Goal of the exercise: From the listing, collect all lines containing the word "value".

Dataset excerpts:
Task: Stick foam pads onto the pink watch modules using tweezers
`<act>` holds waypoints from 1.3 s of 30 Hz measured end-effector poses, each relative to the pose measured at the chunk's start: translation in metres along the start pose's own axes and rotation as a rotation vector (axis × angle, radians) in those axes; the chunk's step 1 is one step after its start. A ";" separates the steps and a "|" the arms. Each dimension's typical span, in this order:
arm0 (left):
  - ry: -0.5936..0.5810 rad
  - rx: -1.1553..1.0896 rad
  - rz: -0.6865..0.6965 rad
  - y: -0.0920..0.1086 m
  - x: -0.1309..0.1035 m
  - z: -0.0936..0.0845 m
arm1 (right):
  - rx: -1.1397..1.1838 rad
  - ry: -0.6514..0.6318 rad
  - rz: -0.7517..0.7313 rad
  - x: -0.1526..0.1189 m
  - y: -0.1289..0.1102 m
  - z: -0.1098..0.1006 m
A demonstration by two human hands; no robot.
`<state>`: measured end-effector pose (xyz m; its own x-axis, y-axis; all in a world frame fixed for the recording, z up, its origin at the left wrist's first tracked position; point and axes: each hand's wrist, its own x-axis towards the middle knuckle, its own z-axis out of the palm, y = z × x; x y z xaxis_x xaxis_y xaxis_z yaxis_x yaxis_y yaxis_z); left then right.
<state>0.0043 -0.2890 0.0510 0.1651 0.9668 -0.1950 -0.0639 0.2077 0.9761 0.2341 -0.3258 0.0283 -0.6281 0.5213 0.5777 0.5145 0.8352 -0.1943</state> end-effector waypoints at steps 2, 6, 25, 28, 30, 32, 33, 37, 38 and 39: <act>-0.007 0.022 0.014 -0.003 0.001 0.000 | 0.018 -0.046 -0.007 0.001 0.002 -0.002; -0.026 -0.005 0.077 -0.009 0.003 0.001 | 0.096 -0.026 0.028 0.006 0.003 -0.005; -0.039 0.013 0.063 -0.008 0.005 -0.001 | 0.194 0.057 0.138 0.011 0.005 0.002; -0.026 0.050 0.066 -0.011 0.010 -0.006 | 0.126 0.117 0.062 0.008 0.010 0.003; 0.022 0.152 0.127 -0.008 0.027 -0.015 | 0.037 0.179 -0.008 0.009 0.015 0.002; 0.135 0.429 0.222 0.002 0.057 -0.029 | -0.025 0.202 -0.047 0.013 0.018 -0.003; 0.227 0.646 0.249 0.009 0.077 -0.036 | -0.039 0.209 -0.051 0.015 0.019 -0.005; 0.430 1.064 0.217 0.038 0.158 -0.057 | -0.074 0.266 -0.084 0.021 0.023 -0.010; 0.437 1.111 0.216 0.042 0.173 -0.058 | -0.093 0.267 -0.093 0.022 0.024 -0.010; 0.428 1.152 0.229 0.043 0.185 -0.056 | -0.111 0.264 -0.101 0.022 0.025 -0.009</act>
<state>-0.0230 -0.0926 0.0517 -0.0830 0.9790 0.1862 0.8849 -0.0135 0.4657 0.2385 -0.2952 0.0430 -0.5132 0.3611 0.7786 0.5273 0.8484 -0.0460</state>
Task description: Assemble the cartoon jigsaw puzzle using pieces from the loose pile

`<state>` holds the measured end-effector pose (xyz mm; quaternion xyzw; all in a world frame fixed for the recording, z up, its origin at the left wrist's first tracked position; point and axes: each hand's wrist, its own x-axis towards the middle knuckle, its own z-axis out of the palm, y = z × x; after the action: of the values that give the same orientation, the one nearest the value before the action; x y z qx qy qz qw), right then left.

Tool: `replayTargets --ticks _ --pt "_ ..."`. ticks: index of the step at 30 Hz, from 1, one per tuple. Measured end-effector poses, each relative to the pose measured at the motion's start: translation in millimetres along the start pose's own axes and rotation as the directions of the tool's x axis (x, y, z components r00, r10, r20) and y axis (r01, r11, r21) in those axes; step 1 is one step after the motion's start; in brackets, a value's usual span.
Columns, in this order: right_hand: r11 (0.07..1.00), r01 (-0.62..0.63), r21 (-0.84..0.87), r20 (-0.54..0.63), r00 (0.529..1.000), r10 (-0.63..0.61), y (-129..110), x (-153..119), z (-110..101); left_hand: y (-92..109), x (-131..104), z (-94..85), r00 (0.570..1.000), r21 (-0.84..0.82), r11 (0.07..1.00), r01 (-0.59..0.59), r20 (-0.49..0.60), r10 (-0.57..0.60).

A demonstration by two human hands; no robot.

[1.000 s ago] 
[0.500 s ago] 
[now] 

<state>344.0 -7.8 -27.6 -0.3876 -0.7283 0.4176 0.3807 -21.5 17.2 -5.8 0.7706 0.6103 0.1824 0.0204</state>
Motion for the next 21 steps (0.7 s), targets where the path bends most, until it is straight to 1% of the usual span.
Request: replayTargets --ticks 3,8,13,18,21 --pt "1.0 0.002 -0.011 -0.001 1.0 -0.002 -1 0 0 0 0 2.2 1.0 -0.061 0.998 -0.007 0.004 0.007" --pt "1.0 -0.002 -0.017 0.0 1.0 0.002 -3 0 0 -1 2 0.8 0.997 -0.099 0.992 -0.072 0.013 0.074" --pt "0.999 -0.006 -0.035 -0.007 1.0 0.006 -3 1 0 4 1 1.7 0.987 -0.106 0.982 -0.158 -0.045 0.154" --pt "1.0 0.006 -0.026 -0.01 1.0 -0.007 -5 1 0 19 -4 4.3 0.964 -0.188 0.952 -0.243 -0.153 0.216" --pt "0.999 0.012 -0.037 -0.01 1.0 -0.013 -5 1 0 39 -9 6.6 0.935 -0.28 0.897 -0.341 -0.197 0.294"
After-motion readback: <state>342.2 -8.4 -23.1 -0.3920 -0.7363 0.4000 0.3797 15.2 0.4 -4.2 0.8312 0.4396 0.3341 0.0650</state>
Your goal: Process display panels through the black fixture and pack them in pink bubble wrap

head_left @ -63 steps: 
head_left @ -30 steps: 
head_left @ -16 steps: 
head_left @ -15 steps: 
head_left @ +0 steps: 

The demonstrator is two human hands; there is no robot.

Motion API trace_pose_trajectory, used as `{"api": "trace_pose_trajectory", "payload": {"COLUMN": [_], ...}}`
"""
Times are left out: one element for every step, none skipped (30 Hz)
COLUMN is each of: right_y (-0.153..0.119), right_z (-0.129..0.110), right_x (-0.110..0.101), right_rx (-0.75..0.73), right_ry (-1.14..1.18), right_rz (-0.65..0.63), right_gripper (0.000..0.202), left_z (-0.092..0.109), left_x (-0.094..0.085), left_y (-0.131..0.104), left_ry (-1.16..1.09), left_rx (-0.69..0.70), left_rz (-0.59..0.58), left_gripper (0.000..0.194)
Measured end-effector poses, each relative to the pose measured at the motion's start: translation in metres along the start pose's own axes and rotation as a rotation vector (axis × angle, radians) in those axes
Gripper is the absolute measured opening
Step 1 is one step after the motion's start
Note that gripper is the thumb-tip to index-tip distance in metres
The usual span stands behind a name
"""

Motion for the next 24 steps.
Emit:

Reply:
`<state>` holds the measured end-effector pose (xyz mm; quaternion xyzw; all in a world frame fixed for the recording, z up, its origin at the left wrist's first tracked position; point and axes: each hand's wrist, its own x-axis towards the middle knuckle, its own z-axis out of the palm, y = z × x; after the action: of the values that give the same orientation, the one nearest the value before the action; x y z qx qy qz qw), right then left.
Tool: `replayTargets --ticks _ --pt "_ ..."`. ticks: index of the step at 30 Hz, from 1, one per tuple. Measured end-effector poses, each relative to the pose measured at the motion's start: translation in millimetres along the start pose's own axes and rotation as the directions of the tool's x axis (x, y, z components r00, r10, r20) and y axis (r01, r11, r21) in those axes; step 1 is one step after the motion's start; in brackets, a value's usual span.

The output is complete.